As Holden tried to quiet the mob, an older man in an RCE security uniform strolled slowly toward him, the rest of the corporate security people following in a wide V, like a flock of geese.

“Please, stop. I’ll hear out each and every one of your requests once we get settled in. But we can’t do anything if you all yell at —”

“Chief Murtry,” the RCE man said, moving through the crowd like it wasn’t there, sticking his hand out and smiling. “Royal Charter Energy, head of expedition security.”

Holden shook his hand. “Jim Holden. Joint UN/OPA mediator.”

The crowd hushed and moved away, creating a small circle of calm with Holden and Murtry at its center.

“Those were your people that disappeared,” Holden continued.

“They got murdered,” Murtry corrected him, not losing his smile. The man made Holden think of a shark. All bared teeth and cold black eyes.

“My understanding is that that was not proven.”

“It’s true they cleaned up the scene. But I have no doubt.”

“Until I have no doubt, no punitive action is to be taken,” Holden said. He felt Amos move up closer behind him, a silent threat.

Murtry’s smile didn’t reach his eyes. “You’re the boss.”

“Mediator,” Holden said, his tone letting Murtry know that as far as he was concerned, it meant the same thing.

Murtry nodded and spat to one side.

“Sure.”

The dam broke, and the crowd rushed back in toward them, a tall woman pushing her way to the front. She jabbed her hand at Holden in an angry demand for a handshake. If Murtry had gotten one, she was going to get one too.

“Carol Chiwewe, colony coordinator,” she said giving his hand two firm pumps. So that first woman had to have been someone else.

“Hello, madam coordinator,” Holden started.

“This man,” she continued, stabbing her fingers at Murtry, “is threatening us with martial law!

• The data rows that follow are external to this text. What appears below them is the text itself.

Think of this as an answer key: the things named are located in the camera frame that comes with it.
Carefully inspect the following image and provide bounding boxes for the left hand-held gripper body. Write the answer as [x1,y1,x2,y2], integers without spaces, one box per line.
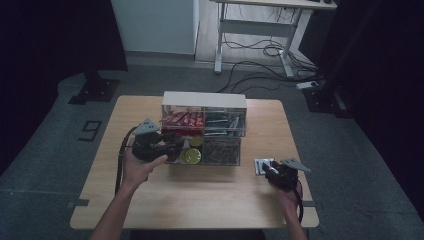
[131,118,174,164]

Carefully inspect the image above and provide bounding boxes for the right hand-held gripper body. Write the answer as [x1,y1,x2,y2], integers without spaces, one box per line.
[266,158,312,193]

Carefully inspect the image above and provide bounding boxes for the silver foil packet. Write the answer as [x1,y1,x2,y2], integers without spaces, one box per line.
[254,158,276,176]

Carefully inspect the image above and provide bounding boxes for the clear tiered organizer box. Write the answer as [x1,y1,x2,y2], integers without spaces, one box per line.
[161,91,248,167]

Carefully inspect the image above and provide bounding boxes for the person's right hand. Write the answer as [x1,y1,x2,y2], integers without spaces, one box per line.
[270,182,304,218]

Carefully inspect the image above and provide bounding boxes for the person's left hand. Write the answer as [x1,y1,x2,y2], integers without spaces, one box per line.
[120,138,169,192]

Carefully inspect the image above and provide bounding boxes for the row of red packets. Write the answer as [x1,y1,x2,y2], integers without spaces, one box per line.
[159,111,205,130]

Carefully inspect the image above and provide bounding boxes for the pile of thin dark sticks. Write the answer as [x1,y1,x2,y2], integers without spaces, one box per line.
[203,138,241,165]

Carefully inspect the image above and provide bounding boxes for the pile of dark sachets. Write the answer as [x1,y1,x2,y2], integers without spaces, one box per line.
[204,112,242,136]

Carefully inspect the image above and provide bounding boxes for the black stand base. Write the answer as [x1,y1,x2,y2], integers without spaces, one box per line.
[68,70,120,105]

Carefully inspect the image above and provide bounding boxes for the dark stand foot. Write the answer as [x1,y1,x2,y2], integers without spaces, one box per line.
[302,83,354,120]

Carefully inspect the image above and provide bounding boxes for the white power strip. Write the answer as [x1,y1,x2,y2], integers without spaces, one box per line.
[296,80,320,91]

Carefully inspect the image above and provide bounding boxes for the white cabinet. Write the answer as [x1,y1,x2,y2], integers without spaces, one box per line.
[110,0,200,56]

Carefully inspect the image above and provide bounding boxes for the black curtain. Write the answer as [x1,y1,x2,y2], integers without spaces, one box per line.
[298,0,424,218]
[0,0,129,174]

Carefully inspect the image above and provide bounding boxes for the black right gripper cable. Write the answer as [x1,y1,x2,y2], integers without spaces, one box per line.
[293,179,305,224]

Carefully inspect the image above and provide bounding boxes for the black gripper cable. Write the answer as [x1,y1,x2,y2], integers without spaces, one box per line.
[293,179,305,224]
[114,125,138,196]

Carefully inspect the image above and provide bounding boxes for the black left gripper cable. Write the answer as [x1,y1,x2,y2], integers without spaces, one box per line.
[114,125,138,196]

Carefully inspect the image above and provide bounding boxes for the black floor cables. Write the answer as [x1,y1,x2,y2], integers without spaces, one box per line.
[216,33,321,94]

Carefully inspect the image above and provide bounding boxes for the white desk frame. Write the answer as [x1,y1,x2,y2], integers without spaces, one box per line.
[209,0,338,80]

He claims that the charter gives RCE the right to —”

“Enforce the laws of the UN charter, and keep the peace,” Murtry said, somehow managing to talk over the top of her without raising his voice.

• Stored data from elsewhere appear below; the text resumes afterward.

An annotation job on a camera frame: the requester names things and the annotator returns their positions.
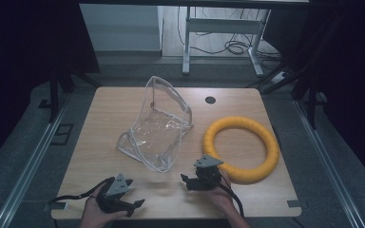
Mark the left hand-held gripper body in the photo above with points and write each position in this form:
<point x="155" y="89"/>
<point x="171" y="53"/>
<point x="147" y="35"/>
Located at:
<point x="115" y="194"/>

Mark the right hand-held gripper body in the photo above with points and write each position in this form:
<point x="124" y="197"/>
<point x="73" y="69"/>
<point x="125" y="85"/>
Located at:
<point x="207" y="174"/>

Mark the person's right hand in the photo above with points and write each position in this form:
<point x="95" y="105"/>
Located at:
<point x="220" y="198"/>

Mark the person's left hand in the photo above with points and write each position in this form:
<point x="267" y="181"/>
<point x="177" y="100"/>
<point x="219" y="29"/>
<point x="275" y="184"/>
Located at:
<point x="92" y="210"/>

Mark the clear plastic zipper bag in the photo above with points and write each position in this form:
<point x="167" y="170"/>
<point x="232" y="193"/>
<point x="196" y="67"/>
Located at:
<point x="158" y="133"/>

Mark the dark round table grommet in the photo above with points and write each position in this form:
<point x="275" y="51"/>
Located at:
<point x="210" y="100"/>

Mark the dark floor hatch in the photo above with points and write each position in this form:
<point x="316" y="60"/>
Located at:
<point x="62" y="134"/>

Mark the black metal stand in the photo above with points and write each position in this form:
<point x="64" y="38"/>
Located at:
<point x="312" y="101"/>
<point x="54" y="95"/>

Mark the white power strip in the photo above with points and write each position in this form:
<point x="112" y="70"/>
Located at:
<point x="279" y="77"/>

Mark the dark curtain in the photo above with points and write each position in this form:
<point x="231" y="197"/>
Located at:
<point x="22" y="63"/>
<point x="345" y="79"/>

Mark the grey table bracket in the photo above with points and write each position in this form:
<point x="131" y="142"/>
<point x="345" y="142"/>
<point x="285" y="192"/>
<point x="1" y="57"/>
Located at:
<point x="57" y="206"/>

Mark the grey floor rail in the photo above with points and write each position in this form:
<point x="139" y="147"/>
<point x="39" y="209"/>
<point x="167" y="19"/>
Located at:
<point x="28" y="171"/>
<point x="326" y="164"/>

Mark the white metal desk frame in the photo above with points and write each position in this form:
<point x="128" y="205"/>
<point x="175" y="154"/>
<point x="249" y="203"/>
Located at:
<point x="221" y="26"/>

“Keep the peace?” Carol said. “You gave your people a shoot-first directive!”

The crowd rumbled in disapproval at this, and the shouting started up again. Holden waved his arms to calm them back down. He hoped it looked more dignified and commanding than it felt. When Murtry spoke, his voice was calm but hard.

“I have a hard time seeing how we’d be shooting first. Everybody that’s died so far, your people killed. I won’t tolerate any further threats against RCE employees or property.”

A tall man with the large cranium of someone raised in the Belt pushed his way to the front. “Sounds like a threat right there, mate.”

“Coop, please, don’t make this worse,” Carol said with a resigned sigh. Ah, Coop is a troublemaker, Holden thought, making a note to remember the face.

“Just seems to me,” Coop said, turning to look back at the mob with a grin, raising his voice to play to the crowd. “Just seems to me that the only one making threats right now is you.”

The crowd rumbled encouragement, and Coop grinned from ear to ear, enjoying the power that came from giving the mob a voice.

Murtry nodded at him, still smiling. “There isn’t anything I won’t do to protect the lives of my team, that’s true. And we’ve lost too many already to take further chances.”

“Hey, don’t blame us, mate, if you can’t keep track of your people.” Someone in the crowd laughed.

“Don’t worry,” Murtry said, his smile still didn’t change, but he stepped in close to Coop. “I’ll find out what happened to them.”

“Maybe you should be careful,” Coop said, looking down at the shorter man, his grin turning feral. “Or, you know, it might happen to you too.”

“That,” Murtry said, drawing his gun, “was definitely a threat.”

He shot Coop in the right eye. The Belter man went limp and dropped like a machine that had been unplugged. Holden’s own gun was in his hand and pointed at Murtry even before he fully processed what had just happened. Amos stepped up next to him, his pistol trained on the RCE security chief. The entire RCE team pulled weapons and aimed them back at Holden. The crowd was deathly silent.